**What to work on**
Return the full listing, so that each line matches the original exactly.

==== Source data ====

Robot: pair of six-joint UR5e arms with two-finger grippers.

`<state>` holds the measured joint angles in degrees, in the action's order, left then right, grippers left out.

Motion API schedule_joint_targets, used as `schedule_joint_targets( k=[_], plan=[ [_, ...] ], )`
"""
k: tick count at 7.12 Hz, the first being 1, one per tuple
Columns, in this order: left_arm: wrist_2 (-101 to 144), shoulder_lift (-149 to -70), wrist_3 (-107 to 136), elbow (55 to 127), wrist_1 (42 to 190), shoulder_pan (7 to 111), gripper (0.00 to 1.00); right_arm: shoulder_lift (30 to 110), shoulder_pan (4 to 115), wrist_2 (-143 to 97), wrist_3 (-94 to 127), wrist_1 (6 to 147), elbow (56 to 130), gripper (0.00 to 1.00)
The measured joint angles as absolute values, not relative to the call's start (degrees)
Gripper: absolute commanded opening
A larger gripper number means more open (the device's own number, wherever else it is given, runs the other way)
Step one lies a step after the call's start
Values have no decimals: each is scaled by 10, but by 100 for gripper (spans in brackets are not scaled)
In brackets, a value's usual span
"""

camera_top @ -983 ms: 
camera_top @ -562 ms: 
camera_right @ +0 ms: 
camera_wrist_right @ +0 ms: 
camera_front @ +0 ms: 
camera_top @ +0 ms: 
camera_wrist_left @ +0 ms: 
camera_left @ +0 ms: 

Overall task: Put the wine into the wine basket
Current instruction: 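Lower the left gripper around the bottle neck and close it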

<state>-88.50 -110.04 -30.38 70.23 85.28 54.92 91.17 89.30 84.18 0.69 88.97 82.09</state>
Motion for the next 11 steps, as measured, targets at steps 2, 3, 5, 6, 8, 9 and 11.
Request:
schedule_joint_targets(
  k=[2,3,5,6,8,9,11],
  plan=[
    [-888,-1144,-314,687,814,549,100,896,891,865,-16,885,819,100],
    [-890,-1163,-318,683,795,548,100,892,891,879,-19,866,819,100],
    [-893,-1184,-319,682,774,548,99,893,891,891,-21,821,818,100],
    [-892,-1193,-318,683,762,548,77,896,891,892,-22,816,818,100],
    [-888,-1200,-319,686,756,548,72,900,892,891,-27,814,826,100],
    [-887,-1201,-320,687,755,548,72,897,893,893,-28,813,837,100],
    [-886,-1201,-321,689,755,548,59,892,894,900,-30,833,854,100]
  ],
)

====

**Reply to the task**
Robot: pair of six-joint UR5e arms with two-finger grippers.

`<state>` holds the measured joint angles in degrees, in the action's order, left then right, grippers left out.

Motion API schedule_joint_targets, used as `schedule_joint_targets( k=[_], plan=[ [_, ...] ], )`
"""
k: tick count at 7.12 Hz, the first being 1, one per tuple
Columns, in this order: left_arm: wrist_2 (-101 to 144), shoulder_lift (-149 to -70), wrist_3 (-107 to 136), elbow (55 to 127), wrist_1 (42 to 190), shoulder_pan (7 to 111), gripper (0.00 to 1.00); right_arm: shoulder_lift (30 to 110), shoulder_pan (4 to 115), wrist_2 (-143 to 97), wrist_3 (-94 to 127), wrist_1 (6 to 147), elbow (56 to 130), gripper (0.00 to 1.00)
The measured joint angles as absolute values, not relative to the call's start (degrees)
Gripper: absolute commanded opening
A larger gripper number means more open (the device's own number, wherever else it is given, runs the other way)
Step one lies a step after the call's start
Values have no decimals: each is scaled by 10, but by 100 for gripper (spans in brackets are not scaled)
In brackets, a value's usual span
"""

camera_top @ -983 ms: 
camera_top @ -562 ms: 
camera_right @ +0 ms: 
camera_wrist_right @ +0 ms: 
camera_front @ +0 ms: 
camera_top @ +0 ms: 
camera_wrist_left @ +0 ms: 
camera_left @ +0 ms: 

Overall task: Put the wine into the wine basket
Current instruction: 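Lower the left gripper around the bottle neck and close it
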
<state>-88.50 -110.04 -30.38 70.23 85.28 54.92 91.17 89.30 84.18 0.69 88.97 82.09</state>
Motion for the next 11 steps, as measured, targets at steps 2, 3, 5, 6, 8, 9 and 11.
Request:
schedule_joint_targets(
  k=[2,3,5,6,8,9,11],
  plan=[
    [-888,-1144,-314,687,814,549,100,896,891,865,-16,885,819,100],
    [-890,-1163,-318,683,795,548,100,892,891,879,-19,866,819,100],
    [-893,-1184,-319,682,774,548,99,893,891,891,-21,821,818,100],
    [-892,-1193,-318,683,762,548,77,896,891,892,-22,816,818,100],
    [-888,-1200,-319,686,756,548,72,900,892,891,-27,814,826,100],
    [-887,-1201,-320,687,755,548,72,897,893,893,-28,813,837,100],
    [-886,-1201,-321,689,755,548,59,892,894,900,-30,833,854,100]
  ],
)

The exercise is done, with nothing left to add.